■ ACTIVITY ■
Please give back each line below unchanged; none of the pictures should appear.

■ SOURCE DATA ■
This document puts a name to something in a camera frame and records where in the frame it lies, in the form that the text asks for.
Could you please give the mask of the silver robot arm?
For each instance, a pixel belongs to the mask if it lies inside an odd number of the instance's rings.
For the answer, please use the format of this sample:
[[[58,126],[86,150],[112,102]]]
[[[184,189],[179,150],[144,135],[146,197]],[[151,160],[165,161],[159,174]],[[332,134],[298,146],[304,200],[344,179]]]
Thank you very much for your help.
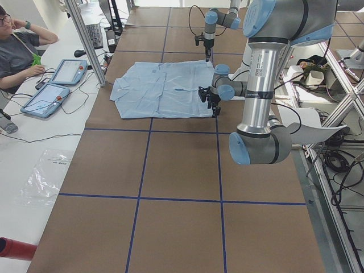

■ SOLUTION FOR THIS TASK ■
This document puts a name to something in a camera frame and records where in the frame it lies, in the form that the text asks for.
Could you please give the mask of the silver robot arm?
For each instance, a pixel belongs to the mask if it lies inside an odd number of the instance's rings.
For the answer, please use the format of this sample:
[[[58,126],[86,150],[112,102]]]
[[[184,189],[179,150],[144,135],[146,197]],[[151,160],[165,161],[159,174]],[[332,134],[298,146],[304,200],[344,179]]]
Thank you very much for your help.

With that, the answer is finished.